## The input:
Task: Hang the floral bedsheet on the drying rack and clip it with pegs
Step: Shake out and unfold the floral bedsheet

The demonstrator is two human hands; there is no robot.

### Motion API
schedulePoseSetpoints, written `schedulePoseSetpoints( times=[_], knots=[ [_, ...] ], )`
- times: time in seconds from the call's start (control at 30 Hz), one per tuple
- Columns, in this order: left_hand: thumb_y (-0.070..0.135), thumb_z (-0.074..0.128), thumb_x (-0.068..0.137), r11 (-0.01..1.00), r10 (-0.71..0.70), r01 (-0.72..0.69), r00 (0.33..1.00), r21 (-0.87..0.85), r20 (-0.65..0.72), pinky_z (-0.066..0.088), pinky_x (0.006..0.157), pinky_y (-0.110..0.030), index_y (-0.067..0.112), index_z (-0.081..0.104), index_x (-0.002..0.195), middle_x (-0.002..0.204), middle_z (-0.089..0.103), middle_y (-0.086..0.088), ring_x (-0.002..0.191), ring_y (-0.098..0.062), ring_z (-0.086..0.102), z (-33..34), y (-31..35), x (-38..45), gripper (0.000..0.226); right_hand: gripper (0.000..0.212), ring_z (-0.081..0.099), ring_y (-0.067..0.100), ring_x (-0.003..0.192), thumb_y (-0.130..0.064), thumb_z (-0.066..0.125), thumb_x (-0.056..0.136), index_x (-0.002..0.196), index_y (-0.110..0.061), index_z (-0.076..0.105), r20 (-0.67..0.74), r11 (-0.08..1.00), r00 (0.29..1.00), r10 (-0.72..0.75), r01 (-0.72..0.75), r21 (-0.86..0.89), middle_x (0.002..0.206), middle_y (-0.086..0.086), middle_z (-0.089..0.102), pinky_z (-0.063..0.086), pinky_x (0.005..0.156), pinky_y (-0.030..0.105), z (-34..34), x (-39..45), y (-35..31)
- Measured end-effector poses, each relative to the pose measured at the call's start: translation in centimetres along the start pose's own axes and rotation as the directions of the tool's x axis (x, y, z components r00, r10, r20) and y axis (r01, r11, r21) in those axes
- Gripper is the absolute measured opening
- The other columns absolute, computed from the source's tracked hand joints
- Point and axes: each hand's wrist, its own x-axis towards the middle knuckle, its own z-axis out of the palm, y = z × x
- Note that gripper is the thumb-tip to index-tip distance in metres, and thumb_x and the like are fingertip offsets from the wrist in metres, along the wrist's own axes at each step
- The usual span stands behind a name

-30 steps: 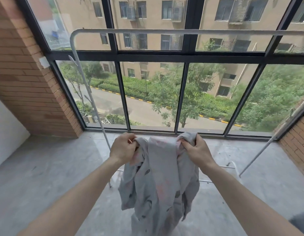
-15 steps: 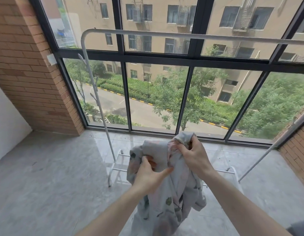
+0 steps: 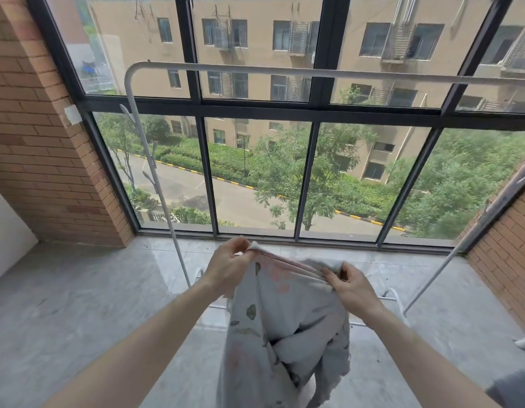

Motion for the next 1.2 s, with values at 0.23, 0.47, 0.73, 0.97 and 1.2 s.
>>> schedulePoseSetpoints(
  times=[0.23,0.47,0.73,0.97,1.2],
  knots=[
    [0.026,0.060,0.102,0.994,-0.046,0.038,0.996,-0.103,-0.082,0.030,0.062,-0.030,0.005,0.050,0.081,0.077,0.043,-0.006,0.073,-0.019,0.039,-3.6,-0.2,1.4,0.031,0.035,0.047,0.016,0.066,-0.035,0.068,0.098,0.075,-0.015,0.051,0.050,0.984,0.997,0.056,-0.047,-0.173,0.067,-0.004,0.051,0.034,0.061,0.032,-1.8,0.1,2.9],
    [0.033,0.058,0.101,0.996,0.034,-0.033,0.999,-0.083,0.005,0.033,0.064,-0.034,0.011,0.053,0.077,0.074,0.045,-0.004,0.069,-0.016,0.043,-1.2,1.9,1.2,0.033,0.040,0.062,0.019,0.103,-0.037,0.070,0.091,0.120,-0.020,0.049,0.033,0.918,0.995,0.091,-0.071,-0.389,0.116,-0.003,0.058,0.054,0.088,0.039,0.0,-2.1,2.1],
    [0.023,0.067,0.101,0.968,0.225,-0.150,0.877,-0.203,0.424,0.047,0.067,-0.029,0.017,0.069,0.084,0.077,0.063,0.005,0.075,-0.012,0.056,2.0,7.4,0.0,0.018,0.032,0.050,0.018,0.059,-0.028,0.076,0.090,0.069,-0.035,0.052,-0.018,0.938,0.952,-0.306,0.298,-0.176,0.061,-0.009,0.057,0.037,0.056,0.035,4.7,-3.8,-7.8],
    [0.013,0.070,0.089,0.937,-0.336,0.271,0.869,0.218,0.362,0.056,0.084,-0.027,0.021,0.063,0.124,0.124,0.066,0.002,0.108,-0.015,0.065,-2.2,-6.4,0.2,0.037,0.048,0.028,0.012,0.055,-0.021,0.074,0.094,0.062,-0.011,0.039,-0.114,0.967,0.961,-0.251,0.254,0.010,0.054,-0.004,0.037,0.024,0.053,0.033,4.2,-4.1,-5.5],
    [0.021,0.049,0.069,0.829,-0.420,0.337,0.902,0.445,0.101,0.056,0.067,-0.033,0.030,0.063,0.072,0.078,0.070,0.006,0.079,-0.023,0.067,2.8,-16.1,-2.7,0.017,0.045,0.028,0.008,0.057,-0.017,0.073,0.095,0.065,-0.002,0.043,0.009,0.918,0.918,-0.397,0.397,-0.019,0.058,-0.004,0.039,0.024,0.052,0.029,4.3,-4.8,-6.5]
  ],
)
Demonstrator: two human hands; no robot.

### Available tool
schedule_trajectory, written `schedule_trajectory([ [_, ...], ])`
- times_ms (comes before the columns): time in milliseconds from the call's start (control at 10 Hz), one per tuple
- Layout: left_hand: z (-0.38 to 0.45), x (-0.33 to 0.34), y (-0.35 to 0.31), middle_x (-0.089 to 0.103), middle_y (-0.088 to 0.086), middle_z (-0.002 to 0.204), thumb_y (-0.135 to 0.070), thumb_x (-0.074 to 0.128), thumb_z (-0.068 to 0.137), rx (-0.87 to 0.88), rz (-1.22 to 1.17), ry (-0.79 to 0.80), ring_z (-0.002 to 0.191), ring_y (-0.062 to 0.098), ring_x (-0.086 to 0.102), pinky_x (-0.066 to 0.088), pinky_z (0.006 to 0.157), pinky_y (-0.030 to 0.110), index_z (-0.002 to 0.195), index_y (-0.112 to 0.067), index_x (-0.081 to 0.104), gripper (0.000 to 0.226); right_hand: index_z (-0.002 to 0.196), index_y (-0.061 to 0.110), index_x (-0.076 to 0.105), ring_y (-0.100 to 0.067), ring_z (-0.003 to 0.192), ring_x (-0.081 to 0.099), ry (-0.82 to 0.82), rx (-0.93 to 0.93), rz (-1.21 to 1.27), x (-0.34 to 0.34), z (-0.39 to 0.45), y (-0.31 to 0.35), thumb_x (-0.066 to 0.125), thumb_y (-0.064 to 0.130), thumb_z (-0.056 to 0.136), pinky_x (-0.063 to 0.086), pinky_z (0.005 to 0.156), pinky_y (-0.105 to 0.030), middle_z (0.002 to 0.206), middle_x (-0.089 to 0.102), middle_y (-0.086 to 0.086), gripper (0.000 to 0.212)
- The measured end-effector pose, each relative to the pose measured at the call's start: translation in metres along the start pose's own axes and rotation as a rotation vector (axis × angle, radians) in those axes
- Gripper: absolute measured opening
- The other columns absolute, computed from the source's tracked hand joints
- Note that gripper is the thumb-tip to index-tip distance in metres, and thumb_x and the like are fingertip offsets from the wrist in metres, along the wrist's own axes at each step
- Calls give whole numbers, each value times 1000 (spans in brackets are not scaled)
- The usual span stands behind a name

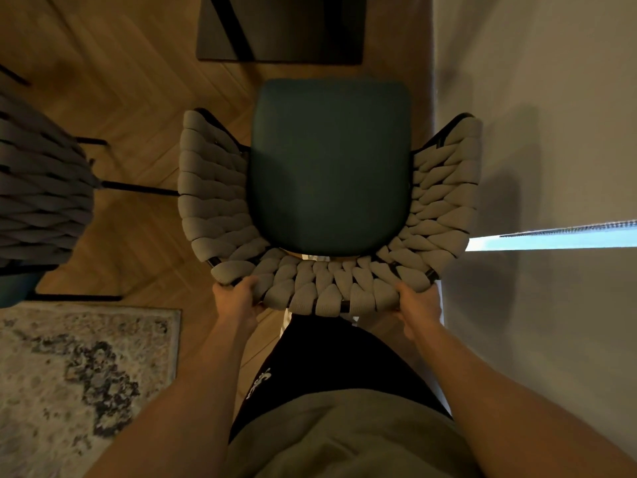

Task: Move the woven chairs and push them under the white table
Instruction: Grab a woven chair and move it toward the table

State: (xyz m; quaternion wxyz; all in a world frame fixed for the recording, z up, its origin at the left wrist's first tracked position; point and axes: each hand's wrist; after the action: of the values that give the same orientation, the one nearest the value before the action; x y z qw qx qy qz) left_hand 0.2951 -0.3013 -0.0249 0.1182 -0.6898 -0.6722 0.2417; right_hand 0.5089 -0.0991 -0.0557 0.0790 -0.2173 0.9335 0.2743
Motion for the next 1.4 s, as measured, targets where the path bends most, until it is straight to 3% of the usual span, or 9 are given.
schedule_trajectory([
  [200, 6, 54, -32, 50, 6, 132, 1, 65, 90, -11, -28, 37, 109, 30, 59, 56, 76, 55, 138, -29, 38, 63, 131, 1, 55, -24, 73, 69, 9, -64, -44, 8, 30, 66, 65, 7, 88, 60, 68, -45, 98, 69, -13, 45],
  [300, 12, 86, -54, 48, 6, 132, 1, 65, 91, -16, -30, 53, 103, 27, 59, 56, 69, 50, 142, -28, 36, 65, 131, 1, 55, -27, 76, 68, -11, -68, -40, 18, 48, 101, 66, 11, 88, 60, 73, -49, 104, 69, -18, 44],
  [400, 19, 119, -82, 46, 5, 130, 2, 64, 92, -30, -31, 97, 108, 29, 57, 55, 72, 51, 144, -26, 33, 67, 115, 5, 58, -31, 83, 65, -17, -58, -10, 29, 67, 136, 64, 6, 92, 58, 82, -54, 94, 64, -12, 24],
  [500, 31, 148, -105, 47, 5, 131, 0, 65, 92, -23, 2, 109, 114, 31, 56, 55, 82, 56, 144, -27, 32, 68, 121, 2, 59, -28, 90, 60, -43, -81, 21, 44, 81, 170, 81, 35, 80, 55, 87, -51, 104, 59, -12, 57],
  [600, 39, 177, -125, 48, 7, 133, -1, 65, 92, 11, 20, 101, 113, 31, 58, 52, 90, 62, 142, -23, 34, 63, 138, 12, 55, -24, 103, 60, -29, -158, -48, 52, 95, 202, 78, 32, 83, 53, 94, -45, 119, 63, -6, 63],
  [700, 40, 204, -143, 47, 5, 125, -1, 64, 93, 4, 33, 101, 106, 29, 57, 55, 83, 56, 140, -24, 34, 60, 130, 1, 57, -26, 78, 66, 6, -96, -33, 54, 110, 229, 64, 7, 93, 58, 69, -41, 102, 66, -14, 38],
  [1000, 48, 271, -179, 46, 5, 129, -3, 64, 94, -35, -4, 105, 113, 32, 56, 56, 77, 55, 145, -28, 34, 65, 129, 0, 55, -25, 73, 68, 4, -86, -42, 60, 152, 294, 65, 7, 91, 57, 61, -40, 97, 67, -11, 40],
  [1200, 45, 304, -183, 49, 5, 127, -3, 66, 92, -54, -14, 92, 113, 34, 58, 56, 83, 59, 135, -32, 39, 58, 118, 18, 63, -27, 91, 66, -58, -111, -112, 54, 178, 326, 75, 31, 80, 56, 84, -44, 108, 70, -8, 42],
  [1400, 44, 306, -184, 50, 5, 127, -2, 65, 93, -65, -31, 76, 111, 33, 58, 57, 76, 55, 141, -30, 38, 62, 117, 18, 63, -31, 94, 70, -41, -114, -85, 52, 178, 323, 76, 29, 79, 58, 84, -47, 104, 71, -7, 42],
])
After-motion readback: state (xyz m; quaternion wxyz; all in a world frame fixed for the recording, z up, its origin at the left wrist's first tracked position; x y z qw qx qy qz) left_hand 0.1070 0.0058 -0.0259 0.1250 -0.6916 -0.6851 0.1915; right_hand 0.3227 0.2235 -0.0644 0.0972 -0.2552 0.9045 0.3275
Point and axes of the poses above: each hand's wrist, its own z-axis towards the middle knuckle, its own x-axis out of the palm, y = z × x
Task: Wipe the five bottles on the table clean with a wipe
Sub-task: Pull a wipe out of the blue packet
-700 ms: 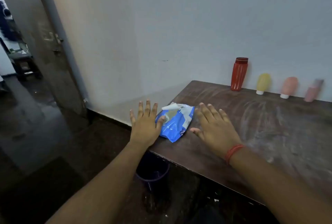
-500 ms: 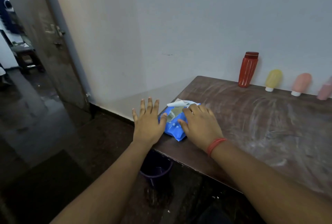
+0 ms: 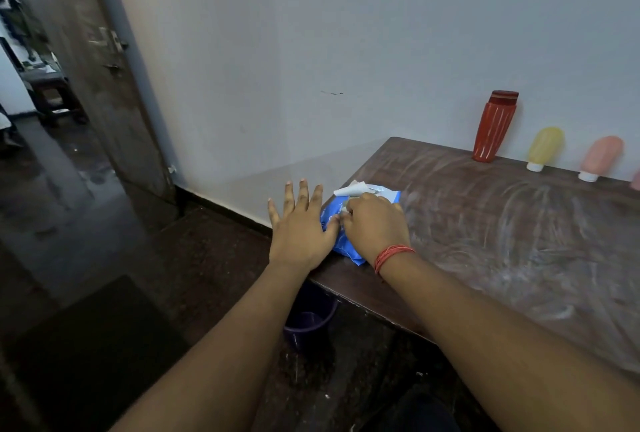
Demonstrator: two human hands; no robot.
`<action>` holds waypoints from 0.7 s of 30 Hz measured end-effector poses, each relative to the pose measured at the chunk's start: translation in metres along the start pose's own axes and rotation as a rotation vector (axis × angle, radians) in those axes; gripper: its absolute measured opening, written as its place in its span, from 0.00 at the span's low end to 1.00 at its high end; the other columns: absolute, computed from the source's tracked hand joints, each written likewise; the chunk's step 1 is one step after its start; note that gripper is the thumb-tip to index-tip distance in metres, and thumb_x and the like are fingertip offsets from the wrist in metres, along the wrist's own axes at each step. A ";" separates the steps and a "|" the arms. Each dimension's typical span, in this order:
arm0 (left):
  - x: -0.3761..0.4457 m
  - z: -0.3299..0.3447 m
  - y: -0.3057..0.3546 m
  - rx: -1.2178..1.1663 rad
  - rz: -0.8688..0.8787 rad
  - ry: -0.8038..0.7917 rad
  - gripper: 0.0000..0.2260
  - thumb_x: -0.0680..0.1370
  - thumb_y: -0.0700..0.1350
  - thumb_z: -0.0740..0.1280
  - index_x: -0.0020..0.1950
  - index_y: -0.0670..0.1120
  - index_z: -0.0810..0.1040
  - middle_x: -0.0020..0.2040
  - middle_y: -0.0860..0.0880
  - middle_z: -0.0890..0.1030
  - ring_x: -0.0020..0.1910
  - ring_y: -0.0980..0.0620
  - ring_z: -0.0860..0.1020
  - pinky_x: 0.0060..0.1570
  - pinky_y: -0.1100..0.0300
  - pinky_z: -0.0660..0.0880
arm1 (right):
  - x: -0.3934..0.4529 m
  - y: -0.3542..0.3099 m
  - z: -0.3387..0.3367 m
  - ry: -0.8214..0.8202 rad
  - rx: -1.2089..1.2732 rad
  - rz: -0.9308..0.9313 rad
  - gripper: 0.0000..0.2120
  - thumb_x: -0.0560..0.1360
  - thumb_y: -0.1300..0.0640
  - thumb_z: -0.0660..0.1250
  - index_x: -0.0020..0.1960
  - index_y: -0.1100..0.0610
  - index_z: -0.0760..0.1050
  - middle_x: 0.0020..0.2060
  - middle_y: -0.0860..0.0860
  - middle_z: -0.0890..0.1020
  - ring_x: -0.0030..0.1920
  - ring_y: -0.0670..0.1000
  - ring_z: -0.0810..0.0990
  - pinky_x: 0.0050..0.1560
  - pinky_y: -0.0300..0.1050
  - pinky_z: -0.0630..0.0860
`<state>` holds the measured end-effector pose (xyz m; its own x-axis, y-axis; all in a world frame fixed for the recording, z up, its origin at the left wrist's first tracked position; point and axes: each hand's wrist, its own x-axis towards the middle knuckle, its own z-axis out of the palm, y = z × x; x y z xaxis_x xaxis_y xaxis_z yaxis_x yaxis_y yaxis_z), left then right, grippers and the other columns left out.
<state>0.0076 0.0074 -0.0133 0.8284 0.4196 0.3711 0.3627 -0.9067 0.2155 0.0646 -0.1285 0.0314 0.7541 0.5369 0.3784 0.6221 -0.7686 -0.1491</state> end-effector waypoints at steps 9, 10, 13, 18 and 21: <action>0.000 0.001 0.000 -0.003 -0.004 -0.001 0.35 0.79 0.69 0.40 0.83 0.54 0.47 0.84 0.47 0.48 0.82 0.44 0.41 0.77 0.35 0.40 | -0.009 -0.004 -0.009 0.122 0.293 0.075 0.12 0.80 0.52 0.60 0.40 0.51 0.78 0.41 0.46 0.77 0.42 0.50 0.77 0.49 0.51 0.75; 0.000 0.001 0.001 -0.003 -0.002 -0.002 0.35 0.79 0.68 0.40 0.83 0.54 0.47 0.84 0.47 0.48 0.82 0.44 0.41 0.77 0.35 0.40 | -0.008 -0.003 -0.010 0.130 0.361 0.086 0.12 0.80 0.53 0.61 0.40 0.53 0.77 0.39 0.45 0.75 0.41 0.50 0.76 0.48 0.50 0.74; 0.000 -0.001 0.002 -0.012 0.000 -0.004 0.36 0.78 0.68 0.40 0.83 0.53 0.47 0.84 0.47 0.49 0.82 0.44 0.42 0.77 0.35 0.41 | -0.006 -0.001 -0.018 0.159 0.633 0.128 0.10 0.79 0.54 0.64 0.41 0.54 0.78 0.37 0.43 0.71 0.37 0.43 0.73 0.43 0.41 0.71; 0.000 -0.002 0.002 -0.007 -0.001 -0.018 0.35 0.79 0.66 0.44 0.83 0.53 0.47 0.84 0.47 0.50 0.82 0.44 0.42 0.77 0.34 0.42 | 0.003 0.007 -0.041 0.211 1.091 0.198 0.09 0.79 0.57 0.66 0.40 0.54 0.77 0.41 0.48 0.78 0.39 0.41 0.76 0.45 0.36 0.74; 0.000 -0.002 0.002 0.004 -0.006 -0.022 0.33 0.81 0.65 0.46 0.83 0.53 0.47 0.84 0.47 0.50 0.82 0.44 0.43 0.78 0.35 0.43 | 0.010 0.016 -0.052 0.221 1.394 0.297 0.08 0.80 0.59 0.62 0.46 0.64 0.74 0.39 0.53 0.78 0.40 0.49 0.79 0.46 0.49 0.81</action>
<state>0.0077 0.0058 -0.0110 0.8353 0.4239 0.3500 0.3694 -0.9044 0.2138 0.0709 -0.1530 0.0800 0.9227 0.2573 0.2872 0.2438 0.1880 -0.9514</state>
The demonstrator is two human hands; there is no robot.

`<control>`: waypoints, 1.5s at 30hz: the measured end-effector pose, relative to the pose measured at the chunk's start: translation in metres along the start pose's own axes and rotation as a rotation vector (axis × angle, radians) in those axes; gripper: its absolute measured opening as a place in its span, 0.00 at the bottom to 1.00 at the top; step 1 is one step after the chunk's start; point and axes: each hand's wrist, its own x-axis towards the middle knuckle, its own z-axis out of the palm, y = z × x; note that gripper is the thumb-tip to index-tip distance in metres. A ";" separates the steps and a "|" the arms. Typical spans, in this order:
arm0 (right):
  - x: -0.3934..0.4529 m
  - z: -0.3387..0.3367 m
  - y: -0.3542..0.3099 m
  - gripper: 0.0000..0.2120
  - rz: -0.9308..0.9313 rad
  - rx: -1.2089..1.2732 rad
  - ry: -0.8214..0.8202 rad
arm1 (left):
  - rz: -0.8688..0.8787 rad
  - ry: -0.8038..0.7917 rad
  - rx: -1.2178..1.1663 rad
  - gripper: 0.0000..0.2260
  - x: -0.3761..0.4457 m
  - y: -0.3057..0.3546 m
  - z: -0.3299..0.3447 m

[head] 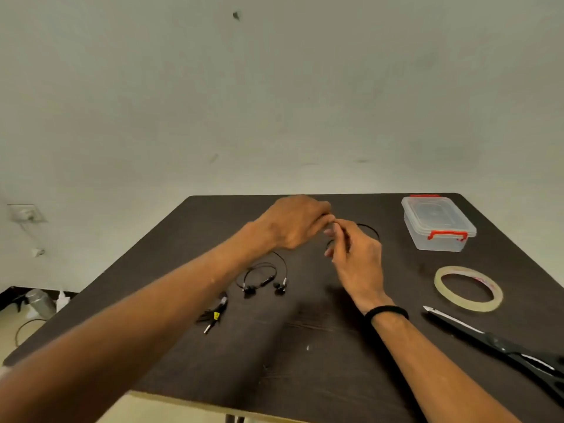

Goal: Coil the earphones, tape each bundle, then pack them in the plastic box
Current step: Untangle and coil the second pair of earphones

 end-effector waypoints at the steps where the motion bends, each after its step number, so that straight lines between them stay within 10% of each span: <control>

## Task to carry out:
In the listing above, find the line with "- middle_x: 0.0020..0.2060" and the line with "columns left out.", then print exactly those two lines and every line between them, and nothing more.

## Expected output:
  - middle_x: 0.0020..0.2060
  - middle_y: -0.0860..0.0860
  - middle_z: -0.0890..0.1020
  - ring_x: -0.0030..0.1920
  - ring_y: -0.0670..0.1000
  - ring_z: -0.0810..0.0990
  - pinky_x: 0.0050..0.1560
  - pinky_y: -0.0300..0.1050
  - pinky_z: -0.0630..0.0860
`<state>` holds the measured end-effector pose (xyz m; its own x-axis, y-axis; all in a world frame fixed for the recording, z up, its origin at the left wrist's first tracked position; point and axes: each hand's wrist, its own x-axis towards the middle knuckle, its own z-axis out of the palm, y = z × x; x y z xaxis_x xaxis_y xaxis_z yaxis_x yaxis_y yaxis_z), left then right, grippers and the other columns left out.

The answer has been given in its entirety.